Nearly two-thirds of the Soybeans grown in Canada are destined for export markets, either as raw Soybeans or processed for end use. The Canadian industry works closely with customers around the world to ensure their needs for quality and composition are met. Most Canadian Soybeans are then delivered to one of Canada’s sizeable coastal shipping ports for export to offshore markets. The remaining Soybeans are transported to Canadian processing plants for transformation into meal and oil and then end-use products for the consumer and industrial markets.
Regulation and quality control are also essential to the industry. Organizations like the Canadian Grain Commission oversee testing and monitoring to ensure high standards are met for all customers. The impact of this activity extends all through the Canadian economy. Through Soy Canada, all industry partners are working together to maximize the progress and value of the industry.
Due to the low exportable supplies, relative to recent years, export volumes to nearly every primary importing market are down but rose in Pakistan, Indonesia, and Egypt. The equivalent of approximately 65 percent of Canada’s MY 2021/2022 production was projected to be exported around the world. Since MY 2019/20, Iran has displaced China as the single largest importer of Canadian Soybeans. China’s Canadian Soybeans purchases plunged by 95 percent that year and have yet to recover.

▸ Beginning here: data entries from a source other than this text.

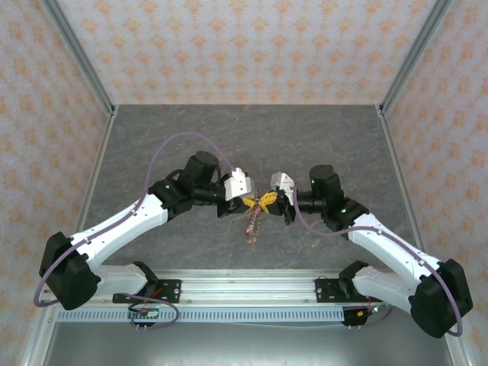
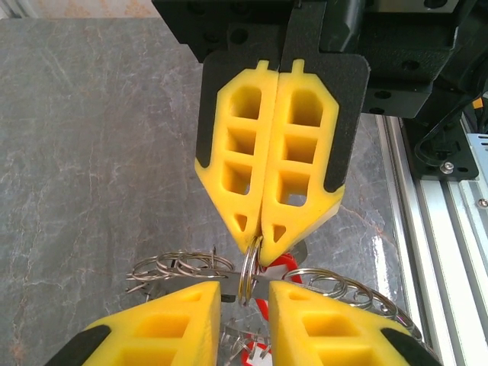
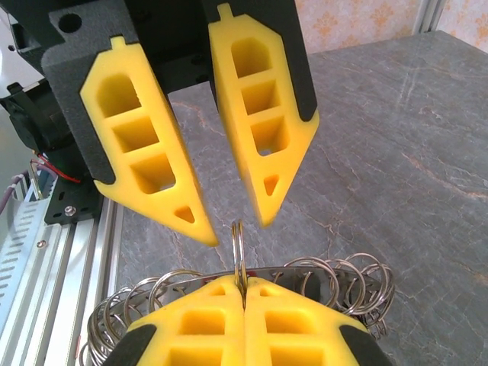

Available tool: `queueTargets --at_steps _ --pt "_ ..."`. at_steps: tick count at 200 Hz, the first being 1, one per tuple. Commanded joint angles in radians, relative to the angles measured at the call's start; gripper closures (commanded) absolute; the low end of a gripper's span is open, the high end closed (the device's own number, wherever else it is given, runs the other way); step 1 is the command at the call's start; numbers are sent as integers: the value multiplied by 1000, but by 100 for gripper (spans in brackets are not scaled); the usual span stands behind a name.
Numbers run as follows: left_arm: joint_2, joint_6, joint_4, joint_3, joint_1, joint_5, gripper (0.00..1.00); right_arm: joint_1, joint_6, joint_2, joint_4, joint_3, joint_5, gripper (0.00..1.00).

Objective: Put the keys on the keyring

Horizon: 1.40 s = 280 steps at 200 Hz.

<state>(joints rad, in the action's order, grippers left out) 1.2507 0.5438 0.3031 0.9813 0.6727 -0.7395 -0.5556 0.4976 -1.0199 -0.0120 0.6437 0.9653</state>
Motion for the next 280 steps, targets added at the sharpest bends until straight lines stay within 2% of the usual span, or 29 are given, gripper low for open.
queueTargets --at_steps 1,92,192,212,242,262,280 --pt "5 16 24 31 5 36 76 -6 26 2 23 45 12 100" --pt "16 43 87 60 17 63 75 -19 98 -16 -62 85 -23 100" --pt "95 106 186 143 36 65 74 -40 107 -19 -60 104 -23 100" --pt "96 113 192 139 37 70 81 -44 99 -19 -43 99 -24 100" --pt "76 101 171 114 37 120 100 -45 107 -13 -45 90 -52 100" --pt "56 94 154 97 33 106 100 -45 109 4 -41 70 -90 100" --pt "23 49 53 49 17 18 100 -43 91 12 -15 42 -103 98"
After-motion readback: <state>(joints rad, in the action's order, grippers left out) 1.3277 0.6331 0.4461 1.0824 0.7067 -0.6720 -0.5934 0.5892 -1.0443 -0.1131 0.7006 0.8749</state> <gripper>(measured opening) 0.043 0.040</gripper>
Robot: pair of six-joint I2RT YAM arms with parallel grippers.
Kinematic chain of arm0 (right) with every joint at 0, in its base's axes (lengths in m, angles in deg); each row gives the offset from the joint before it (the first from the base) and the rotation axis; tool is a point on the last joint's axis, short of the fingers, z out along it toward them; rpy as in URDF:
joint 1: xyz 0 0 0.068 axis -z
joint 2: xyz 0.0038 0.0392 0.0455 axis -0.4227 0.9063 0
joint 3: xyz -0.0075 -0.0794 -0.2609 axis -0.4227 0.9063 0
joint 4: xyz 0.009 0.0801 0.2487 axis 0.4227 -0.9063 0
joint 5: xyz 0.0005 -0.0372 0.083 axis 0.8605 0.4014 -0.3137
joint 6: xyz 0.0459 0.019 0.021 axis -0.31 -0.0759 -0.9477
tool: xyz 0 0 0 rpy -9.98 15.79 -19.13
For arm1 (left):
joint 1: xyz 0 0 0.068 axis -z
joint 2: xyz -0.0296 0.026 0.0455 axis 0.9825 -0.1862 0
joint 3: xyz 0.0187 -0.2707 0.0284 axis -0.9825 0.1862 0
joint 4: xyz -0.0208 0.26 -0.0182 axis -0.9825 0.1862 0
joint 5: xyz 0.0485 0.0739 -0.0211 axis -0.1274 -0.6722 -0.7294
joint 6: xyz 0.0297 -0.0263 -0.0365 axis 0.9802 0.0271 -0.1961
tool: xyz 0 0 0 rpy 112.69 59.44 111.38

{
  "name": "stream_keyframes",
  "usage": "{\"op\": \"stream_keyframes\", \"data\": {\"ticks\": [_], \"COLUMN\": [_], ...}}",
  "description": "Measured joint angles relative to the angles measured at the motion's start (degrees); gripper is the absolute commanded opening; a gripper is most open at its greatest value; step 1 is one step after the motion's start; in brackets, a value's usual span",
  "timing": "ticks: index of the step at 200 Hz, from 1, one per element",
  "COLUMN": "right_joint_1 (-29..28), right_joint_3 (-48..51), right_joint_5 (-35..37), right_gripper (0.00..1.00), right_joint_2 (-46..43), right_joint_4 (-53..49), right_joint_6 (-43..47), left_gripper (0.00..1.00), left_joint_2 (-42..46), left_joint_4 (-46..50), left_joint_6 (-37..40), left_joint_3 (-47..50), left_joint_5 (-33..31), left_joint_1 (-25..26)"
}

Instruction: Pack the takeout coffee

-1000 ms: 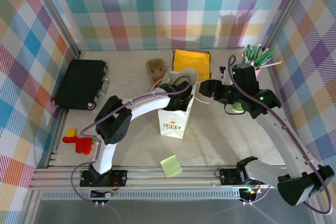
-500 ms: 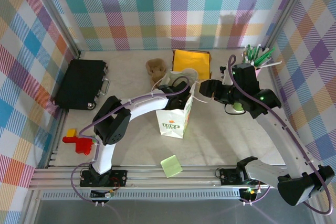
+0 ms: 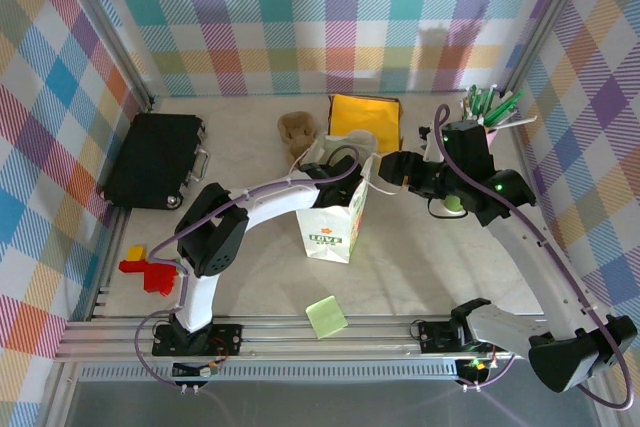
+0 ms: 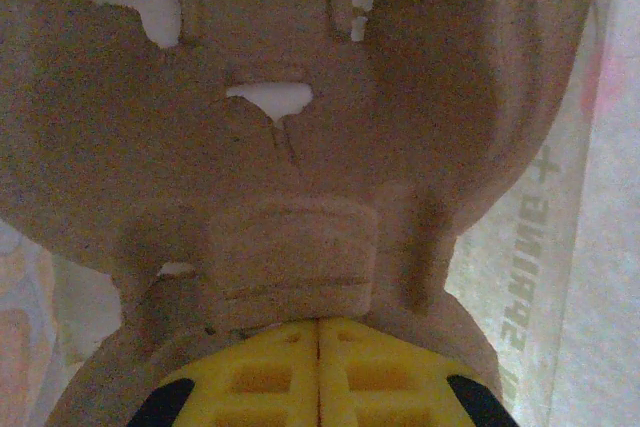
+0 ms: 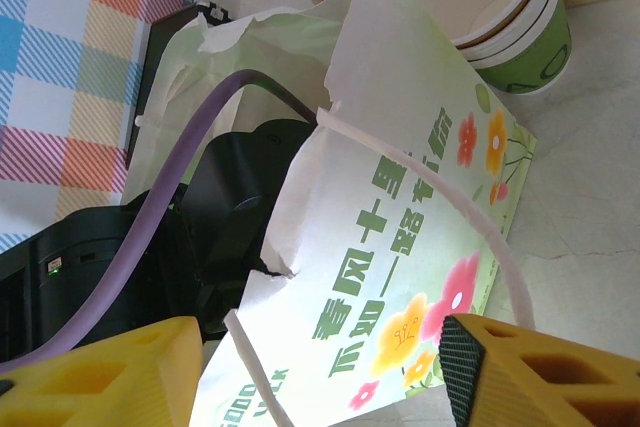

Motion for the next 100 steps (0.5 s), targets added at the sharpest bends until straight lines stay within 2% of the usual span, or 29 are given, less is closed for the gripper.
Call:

According to the AgFlow data, China led its export market with 0.2 million tons of Soybeans in Jan-Apr 2023, followed by Iran (63,000 tons), Algeria (42,421 tons), and Norway (12,000 tons). In MY 2022/2023, Export volumes are forecast to increase on an expansion of exportable supplies and strong global demand for oilseeds. Imports of Soybeans remain limited by Soybean processing capacity. Most Soybean commodity volume is imported in meal form for animal feed.